Gateway WAN keeps on having packet lost
-
@cheapie408 said in Gateway WAN keeps on having packet lost:
When I ping a public dns there are lot of time outs.
What if that public dns is doing what it should do : answering DNS requests, and what if it has less free time to answer to reply on ping requests ?
What if the peering of your ISP to this dns is overloaded ? Guess what protocol gets dropped first ?
If 8.8.8.8 misses some ICMP replies, you will start to think your connection is bad.As @stephenw10 already proposed : use another motoring IP much -way more - closer to you.
You only to monitoring your access to the Internet, not the entire road to 8.8.8.8. -
How is the client connected to those things you are pinging locally? 192.168.1.1 and 192.168.1.100?
Because although there is no packet loss shown there they are spiking latency up to 26ms which is ridiculously high for a local device. And that appears to be at the same time you are seeing loss to the external IPs.
Which links are common to all 4 of those pings?
Steve
-
@stephenw10 said in Gateway WAN keeps on having packet lost:
Which links are common to all 4 of those pings?
@cheapie408 here's the problem, pay attention. to the common factor
-
@Gertjan I did change the monitoring IP to another with no success.

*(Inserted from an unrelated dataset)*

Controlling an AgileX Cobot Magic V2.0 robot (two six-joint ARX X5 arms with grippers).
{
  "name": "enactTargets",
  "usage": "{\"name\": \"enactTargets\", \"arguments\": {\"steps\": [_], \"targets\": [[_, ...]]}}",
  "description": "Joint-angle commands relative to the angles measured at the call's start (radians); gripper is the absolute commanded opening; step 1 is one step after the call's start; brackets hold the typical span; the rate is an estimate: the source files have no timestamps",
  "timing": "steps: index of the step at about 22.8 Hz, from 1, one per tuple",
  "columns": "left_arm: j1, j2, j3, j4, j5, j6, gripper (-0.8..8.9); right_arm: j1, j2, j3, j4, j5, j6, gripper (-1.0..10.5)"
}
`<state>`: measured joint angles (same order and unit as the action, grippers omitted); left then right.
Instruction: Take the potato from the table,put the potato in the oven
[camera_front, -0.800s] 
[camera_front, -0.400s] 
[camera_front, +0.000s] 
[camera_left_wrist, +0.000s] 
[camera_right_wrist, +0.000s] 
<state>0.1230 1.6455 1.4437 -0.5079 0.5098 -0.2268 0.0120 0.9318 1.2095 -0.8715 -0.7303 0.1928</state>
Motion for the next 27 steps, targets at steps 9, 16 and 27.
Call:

@stephenw10 All of the equipment are connected to the same switch in my office with cables no longer than 15ft.
Which links are common to all 4 of those pings?
Can you elaborate? -
You are seeing issues with pings to all 4 of those targets so what is shared?
It's the same client machine so same NIC, same cable, same switch port.
Then pfSense at 192.168.1.1 is on another switch port I assume and 192.168.1.100 is on a different port?
So the switch is common but pings to 192.168.1.100 probably do not go through pfSense at all yet are still jumping up to 26ms.....
-
@stephenw10 said in Gateway WAN keeps on having packet lost:
n pfSense at 192.168.1.1 is on another switch port I assume and 192.168.1.100 is on a different port?
So the switch is common but pings to 192.168.1.100 probably do not go through pfSense at all yet are still jumping up to 26ms192.168.1.100 is my NAS that is LAG enabled maybe why?
Something just came to mind, I was performing speed tests while it was pinging which may be the reason for the increase ping time
-
Is the client you are pinging from in the same 192.168.1.X subnet?
If so pings between there and the NAS don't go through pfSense at all but are still spiking up to 26ms at the same time. That implies some issue locally. Or maybe something flooding the switch?
A loop at the switch that it blocks and then re-enables could behave like this. The lagg incorrectly configured could do that. Try disconnecting one of the links.Steve
-
@stephanw10
I run everything on a 24 ports POE switch that also powers 16 IP cameras and the PC that I'm doing all this on is also the one Blue Iris resides.
I just factory reset the Pfsense box. As I'm typing this, with no additional configuration. Took the switch out of the equation, basically this PC directly into the Pfsense box and nothing else attached to the pfsense box. This is what I'm getting while it's timing out and while it's responding
-
What hardware are you running pfSense on?
-
@stephenw10 said in Gateway WAN keeps on having packet lost:
What hardware are you running pfSense on?
T620 (i think)
AMD GX-420CA SOC with Radeon(tm) HD Graphics
16Gb ramIntel 4x NIC card don't remember the exact model
-
Hmm, and you're running 2.5.2?
And this just started happening? It was running without loss previously?
-
@stephenw10 said in Gateway WAN keeps on having packet lost:
Hmm, and you're running 2.5.2?
And this just started happening? It was running without loss previously?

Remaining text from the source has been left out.